9 Investigates

Residents, businesses fight to save neighborhood culture in Charlotte development wave

CHARLOTTE, N.C. — Brian Wilson remembers what Central Avenue used to be.

As one of the owners of Thirsty Beaver in Plaza Midwood, Wilson spends much of his time looking up to what the neighborhood has become, literally.

"When we first came here, this was the only building here," he said.  "There was a church on the corner, and then it was woods around us."

Surrounding Thirsty Beaver now is the framework for hundreds of new apartments, with construction on the project dwarfing the neighborhood dive bar.

When approached about buying the property that the bar currently resides on, Wilson said their landlord decided it was time to take a stand.

"He was approached in the wrong way initially about selling the property," Wilson said.  "He was told that he was going to sell the property, which obviously didn't happen."

Instead, Wilson's landlord refused to sell, and builders have had to work around them.

In similar Charlotte neighborhoods, including South End, other small business owners haven't been able to survive the allure, nor the price tag of incoming large scale development.

"I don't think I could compete with the prices of leases that are going on now," Jennifer Justice said.

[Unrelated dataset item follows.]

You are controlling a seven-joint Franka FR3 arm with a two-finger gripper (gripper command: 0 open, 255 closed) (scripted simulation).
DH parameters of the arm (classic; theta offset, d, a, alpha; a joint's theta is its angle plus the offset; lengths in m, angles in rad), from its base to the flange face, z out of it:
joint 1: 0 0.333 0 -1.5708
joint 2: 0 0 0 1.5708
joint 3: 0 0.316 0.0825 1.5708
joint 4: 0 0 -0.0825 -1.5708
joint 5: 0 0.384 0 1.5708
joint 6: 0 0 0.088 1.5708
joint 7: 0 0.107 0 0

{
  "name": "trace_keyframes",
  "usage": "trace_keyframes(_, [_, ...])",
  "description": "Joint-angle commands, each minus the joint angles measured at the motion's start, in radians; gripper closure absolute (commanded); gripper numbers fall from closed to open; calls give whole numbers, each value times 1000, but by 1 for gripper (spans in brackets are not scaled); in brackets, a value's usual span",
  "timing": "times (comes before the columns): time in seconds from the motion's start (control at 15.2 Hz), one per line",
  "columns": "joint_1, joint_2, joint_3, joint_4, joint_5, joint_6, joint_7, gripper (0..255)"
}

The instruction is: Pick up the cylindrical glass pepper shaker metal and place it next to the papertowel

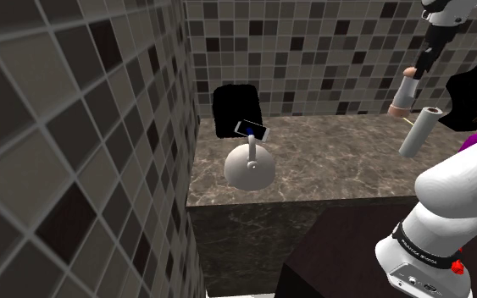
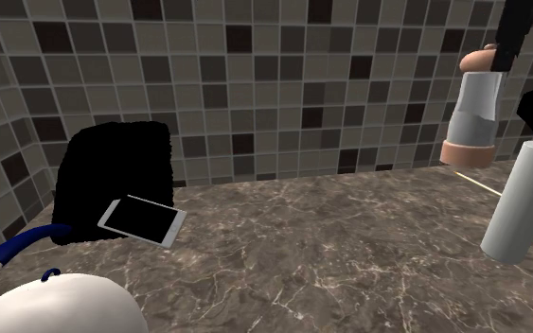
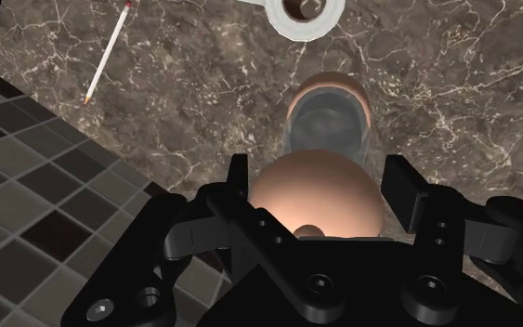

Justice was among the original owners of Phat Burrito, which closed in February after she said parking issues cost the restaurant more than half its customers.

[PAST COVERAGE: South End’s Phat Burrito closing Saturday after nearly 20 years]

The property owner sold the lot the restaurant previously used on Camden Road, which also housed the local gallery, The Living Room and South End neighborhood deli, Common Market.

"I do hope more people stand up and say, ‘Look, this is important, we need to hold on to this,’" Justice said. "These little brick buildings mean something to us."

David Walters, a retired UNC Charlotte professor and architect, said among his concerns is how recent development projects could homogenize the city's culture.

"There's a basic truism of city planning," he said. "Cities need scruffy old buildings. What developers want to do, perfectly naturally, is to clear things away, get a clean slate so they can do their thing. Having existing stuff that they have to work around makes it more complicated, makes it more expensive, but that makes a better city."

Attorney Colin Brown of K&L Gates represents multiple development companies in the Charlotte area.  Brown said developers are often perceived as "the bad guy," often rooted in a community's resistance to change.

"Change is scary, and we're the agents that are on the front end of that," Brown said.

Brown also said good developers understand the value of a neighborhood's character and seek to engage the community in dialogue to give them a voice in the changes soon to come.

"The conversation is how do we have better development, not how do we have no development," Brown said.

"I'm in favor of development," Walters said. “Anybody with a brain is in favor of development, because cities either develop or they die. Ultimately, it's city value as identity versus developer profit. Both are legitimate, and at the moment, developer profit is winning over city value."